*** Block opens ***

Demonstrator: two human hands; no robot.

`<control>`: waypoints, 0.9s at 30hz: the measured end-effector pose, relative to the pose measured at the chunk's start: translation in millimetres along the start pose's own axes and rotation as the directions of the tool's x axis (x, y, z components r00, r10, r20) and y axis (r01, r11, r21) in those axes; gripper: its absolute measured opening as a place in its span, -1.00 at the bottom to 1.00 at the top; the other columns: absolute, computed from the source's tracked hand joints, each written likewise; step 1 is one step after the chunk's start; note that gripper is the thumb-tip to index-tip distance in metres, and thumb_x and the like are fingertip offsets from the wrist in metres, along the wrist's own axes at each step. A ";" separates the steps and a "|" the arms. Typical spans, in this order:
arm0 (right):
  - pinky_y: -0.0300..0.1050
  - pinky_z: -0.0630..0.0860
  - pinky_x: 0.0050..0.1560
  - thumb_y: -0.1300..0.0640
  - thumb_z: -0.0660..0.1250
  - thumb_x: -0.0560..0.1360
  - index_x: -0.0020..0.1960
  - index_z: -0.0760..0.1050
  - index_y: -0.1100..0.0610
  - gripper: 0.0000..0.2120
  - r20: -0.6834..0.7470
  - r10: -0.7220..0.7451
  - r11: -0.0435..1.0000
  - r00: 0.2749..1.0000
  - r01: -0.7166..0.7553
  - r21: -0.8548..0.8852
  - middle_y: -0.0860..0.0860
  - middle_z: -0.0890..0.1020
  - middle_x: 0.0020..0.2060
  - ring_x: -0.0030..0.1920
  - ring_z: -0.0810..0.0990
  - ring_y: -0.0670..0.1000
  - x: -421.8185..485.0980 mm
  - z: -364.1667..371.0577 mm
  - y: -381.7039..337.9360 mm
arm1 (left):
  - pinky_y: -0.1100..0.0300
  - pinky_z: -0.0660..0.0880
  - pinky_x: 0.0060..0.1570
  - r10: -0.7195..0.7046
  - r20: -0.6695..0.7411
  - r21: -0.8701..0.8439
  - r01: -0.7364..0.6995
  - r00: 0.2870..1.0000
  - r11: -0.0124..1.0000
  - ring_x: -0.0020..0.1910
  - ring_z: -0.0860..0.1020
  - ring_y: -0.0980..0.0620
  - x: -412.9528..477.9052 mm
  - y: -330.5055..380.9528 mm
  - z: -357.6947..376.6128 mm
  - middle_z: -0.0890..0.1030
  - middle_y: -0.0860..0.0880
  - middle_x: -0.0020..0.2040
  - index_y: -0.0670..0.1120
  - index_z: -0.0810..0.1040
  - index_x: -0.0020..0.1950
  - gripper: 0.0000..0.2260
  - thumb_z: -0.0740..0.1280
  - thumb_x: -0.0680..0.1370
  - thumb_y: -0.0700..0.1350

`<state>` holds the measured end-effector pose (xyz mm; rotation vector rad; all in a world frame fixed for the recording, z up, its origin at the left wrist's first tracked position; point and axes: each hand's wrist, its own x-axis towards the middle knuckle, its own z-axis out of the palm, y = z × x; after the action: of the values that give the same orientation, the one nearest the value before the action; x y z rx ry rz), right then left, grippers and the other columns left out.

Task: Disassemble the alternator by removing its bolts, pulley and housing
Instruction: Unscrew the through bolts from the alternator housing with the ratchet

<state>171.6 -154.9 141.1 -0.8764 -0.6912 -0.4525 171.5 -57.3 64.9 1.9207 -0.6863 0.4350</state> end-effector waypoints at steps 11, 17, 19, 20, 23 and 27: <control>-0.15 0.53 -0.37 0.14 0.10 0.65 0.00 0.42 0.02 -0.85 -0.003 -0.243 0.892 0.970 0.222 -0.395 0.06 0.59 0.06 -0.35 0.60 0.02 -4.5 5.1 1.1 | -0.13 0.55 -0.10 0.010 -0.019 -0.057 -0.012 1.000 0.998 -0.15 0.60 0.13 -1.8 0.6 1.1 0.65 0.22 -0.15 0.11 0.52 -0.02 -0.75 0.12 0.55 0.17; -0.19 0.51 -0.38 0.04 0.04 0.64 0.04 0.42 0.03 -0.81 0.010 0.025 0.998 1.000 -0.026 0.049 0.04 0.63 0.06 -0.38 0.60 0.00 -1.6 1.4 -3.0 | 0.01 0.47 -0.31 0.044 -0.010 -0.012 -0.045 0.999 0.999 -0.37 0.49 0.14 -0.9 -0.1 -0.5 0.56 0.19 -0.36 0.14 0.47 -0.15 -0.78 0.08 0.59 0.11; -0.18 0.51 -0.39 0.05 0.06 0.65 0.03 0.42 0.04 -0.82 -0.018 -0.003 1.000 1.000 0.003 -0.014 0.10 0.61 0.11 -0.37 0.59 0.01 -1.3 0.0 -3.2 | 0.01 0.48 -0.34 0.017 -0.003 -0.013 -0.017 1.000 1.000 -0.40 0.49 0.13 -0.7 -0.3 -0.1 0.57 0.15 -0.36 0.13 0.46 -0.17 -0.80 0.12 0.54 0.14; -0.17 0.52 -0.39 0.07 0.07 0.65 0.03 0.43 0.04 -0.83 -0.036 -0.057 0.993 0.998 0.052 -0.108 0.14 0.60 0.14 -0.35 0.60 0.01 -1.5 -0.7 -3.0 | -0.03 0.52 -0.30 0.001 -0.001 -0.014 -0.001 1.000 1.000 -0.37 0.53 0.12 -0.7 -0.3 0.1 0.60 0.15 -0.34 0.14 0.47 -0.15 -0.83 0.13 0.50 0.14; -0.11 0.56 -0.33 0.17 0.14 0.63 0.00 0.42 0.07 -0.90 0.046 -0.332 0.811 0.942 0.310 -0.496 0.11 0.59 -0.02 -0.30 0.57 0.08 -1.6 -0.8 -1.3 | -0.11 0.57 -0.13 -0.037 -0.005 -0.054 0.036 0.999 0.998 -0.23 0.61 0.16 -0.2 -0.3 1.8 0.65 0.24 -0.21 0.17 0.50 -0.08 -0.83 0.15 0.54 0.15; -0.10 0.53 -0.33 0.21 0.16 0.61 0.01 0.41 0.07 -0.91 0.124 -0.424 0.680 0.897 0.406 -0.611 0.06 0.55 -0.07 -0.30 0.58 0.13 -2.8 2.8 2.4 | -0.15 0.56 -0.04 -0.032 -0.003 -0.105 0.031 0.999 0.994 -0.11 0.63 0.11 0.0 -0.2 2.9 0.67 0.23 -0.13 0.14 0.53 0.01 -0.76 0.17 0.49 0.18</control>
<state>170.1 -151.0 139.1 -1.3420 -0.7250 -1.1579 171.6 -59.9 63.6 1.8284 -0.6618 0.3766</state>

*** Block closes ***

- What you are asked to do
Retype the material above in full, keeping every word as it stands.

- Response to the task
Demonstrator: two human hands; no robot.

`<control>`: waypoints, 0.9s at 30hz: the measured end-effector pose, relative to the pose measured at the chunk's start: translation in millimetres along the start pose's own axes and rotation as the directions of the tool's x axis (x, y, z components r00, r10, r20) and y axis (r01, r11, r21) in those axes; gripper: its absolute measured opening as a place in its span, -1.00 at the bottom to 1.00 at the top; the other columns: absolute, computed from the source's tracked hand joints, each written likewise; step 1 is one step after the chunk's start; note that gripper is the thumb-tip to index-tip distance in metres, and thumb_x and the like are fingertip offsets from the wrist in metres, along the wrist's own axes at each step. A ";" separates the steps and a "|" the arms. Typical spans, in this order:
arm0 (right):
  - pinky_y: -0.0300..0.1050
  - pinky_z: -0.0630..0.0860
  - pinky_x: 0.0050..0.1560
  - thumb_y: -0.1300..0.0640
  - thumb_z: -0.0660..0.1250
  - thumb_x: -0.0560..0.1360
  - index_x: -0.0020..0.1960
  - index_z: -0.0760..0.1050
  - index_y: -0.1100..0.0610
  - gripper: 0.0000..0.2120
  - r20: -0.6834..0.7470
  - r10: -0.7220..0.7451
  - r11: -0.0435..1.0000
  - r00: 0.2749..1.0000
  - r01: -0.7166..0.7553
  - r21: -0.8548..0.8852
  - middle_y: -0.0860..0.0860
  - middle_z: -0.0890..0.1020
  - middle_x: 0.0020..0.2060
  - ring_x: -0.0030..0.1920
  - ring_z: -0.0810..0.0990
  - ring_y: -0.0670..0.1000
  - x: -421.8185..485.0980 mm
  - z: -364.1667..371.0577 mm
  - y: -381.7039..337.9360 mm
arm1 (left):
  - pinky_y: -0.1100..0.0300
  - pinky_z: -0.0660..0.0880
  - pinky_x: 0.0060..0.1570
  - r10: -0.7195..0.7046
  - r20: -0.6695..0.7411
  - r21: -0.8701..0.8439
  - r01: -0.7364..0.6995
  - r00: 0.2870..1.0000
  - r11: -0.0124..1.0000
  - ring_x: -0.0020..0.1910
  - ring_z: -0.0860..0.1020
  - ring_y: -0.0980..0.0620
  - x: -412.9528..477.9052 mm
  - y: -330.5055..380.9528 mm
  - z: -357.6947..376.6128 mm
  - middle_z: -0.0890..0.1030
  - middle_y: -0.0860..0.0880
  - middle_x: -0.0020..0.2040
  - index_y: -0.0670..0.1120
  - index_z: -0.0810..0.1040
  - index_x: -0.0020..0.1950
  - gripper: 0.0000..0.2260
  - thumb_z: -0.0740..0.1280
  - thumb_x: -0.0680..0.1370
  - thumb_y: -0.0700..0.1350

`<state>` holds the measured end-effector pose (xyz mm; rotation vector rad; all in a world frame fixed for the recording, z up, its origin at the left wrist's first tracked position; point and axes: each hand's wrist, its own x-axis towards the middle knuckle, its own z-axis out of the palm, y = z × x; after the action: of the values that give the same orientation, the one nearest the value before the action; x y z rx ry rz), right then left, grippers and the other columns left out.

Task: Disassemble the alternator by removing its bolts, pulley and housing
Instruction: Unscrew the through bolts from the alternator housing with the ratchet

<state>171.6 -154.9 141.1 -0.8764 -0.6912 -0.4525 171.5 -57.3 64.9 1.9207 -0.6863 0.4350</state> end-effector waypoints at steps 11, 17, 19, 20, 23 and 27: <control>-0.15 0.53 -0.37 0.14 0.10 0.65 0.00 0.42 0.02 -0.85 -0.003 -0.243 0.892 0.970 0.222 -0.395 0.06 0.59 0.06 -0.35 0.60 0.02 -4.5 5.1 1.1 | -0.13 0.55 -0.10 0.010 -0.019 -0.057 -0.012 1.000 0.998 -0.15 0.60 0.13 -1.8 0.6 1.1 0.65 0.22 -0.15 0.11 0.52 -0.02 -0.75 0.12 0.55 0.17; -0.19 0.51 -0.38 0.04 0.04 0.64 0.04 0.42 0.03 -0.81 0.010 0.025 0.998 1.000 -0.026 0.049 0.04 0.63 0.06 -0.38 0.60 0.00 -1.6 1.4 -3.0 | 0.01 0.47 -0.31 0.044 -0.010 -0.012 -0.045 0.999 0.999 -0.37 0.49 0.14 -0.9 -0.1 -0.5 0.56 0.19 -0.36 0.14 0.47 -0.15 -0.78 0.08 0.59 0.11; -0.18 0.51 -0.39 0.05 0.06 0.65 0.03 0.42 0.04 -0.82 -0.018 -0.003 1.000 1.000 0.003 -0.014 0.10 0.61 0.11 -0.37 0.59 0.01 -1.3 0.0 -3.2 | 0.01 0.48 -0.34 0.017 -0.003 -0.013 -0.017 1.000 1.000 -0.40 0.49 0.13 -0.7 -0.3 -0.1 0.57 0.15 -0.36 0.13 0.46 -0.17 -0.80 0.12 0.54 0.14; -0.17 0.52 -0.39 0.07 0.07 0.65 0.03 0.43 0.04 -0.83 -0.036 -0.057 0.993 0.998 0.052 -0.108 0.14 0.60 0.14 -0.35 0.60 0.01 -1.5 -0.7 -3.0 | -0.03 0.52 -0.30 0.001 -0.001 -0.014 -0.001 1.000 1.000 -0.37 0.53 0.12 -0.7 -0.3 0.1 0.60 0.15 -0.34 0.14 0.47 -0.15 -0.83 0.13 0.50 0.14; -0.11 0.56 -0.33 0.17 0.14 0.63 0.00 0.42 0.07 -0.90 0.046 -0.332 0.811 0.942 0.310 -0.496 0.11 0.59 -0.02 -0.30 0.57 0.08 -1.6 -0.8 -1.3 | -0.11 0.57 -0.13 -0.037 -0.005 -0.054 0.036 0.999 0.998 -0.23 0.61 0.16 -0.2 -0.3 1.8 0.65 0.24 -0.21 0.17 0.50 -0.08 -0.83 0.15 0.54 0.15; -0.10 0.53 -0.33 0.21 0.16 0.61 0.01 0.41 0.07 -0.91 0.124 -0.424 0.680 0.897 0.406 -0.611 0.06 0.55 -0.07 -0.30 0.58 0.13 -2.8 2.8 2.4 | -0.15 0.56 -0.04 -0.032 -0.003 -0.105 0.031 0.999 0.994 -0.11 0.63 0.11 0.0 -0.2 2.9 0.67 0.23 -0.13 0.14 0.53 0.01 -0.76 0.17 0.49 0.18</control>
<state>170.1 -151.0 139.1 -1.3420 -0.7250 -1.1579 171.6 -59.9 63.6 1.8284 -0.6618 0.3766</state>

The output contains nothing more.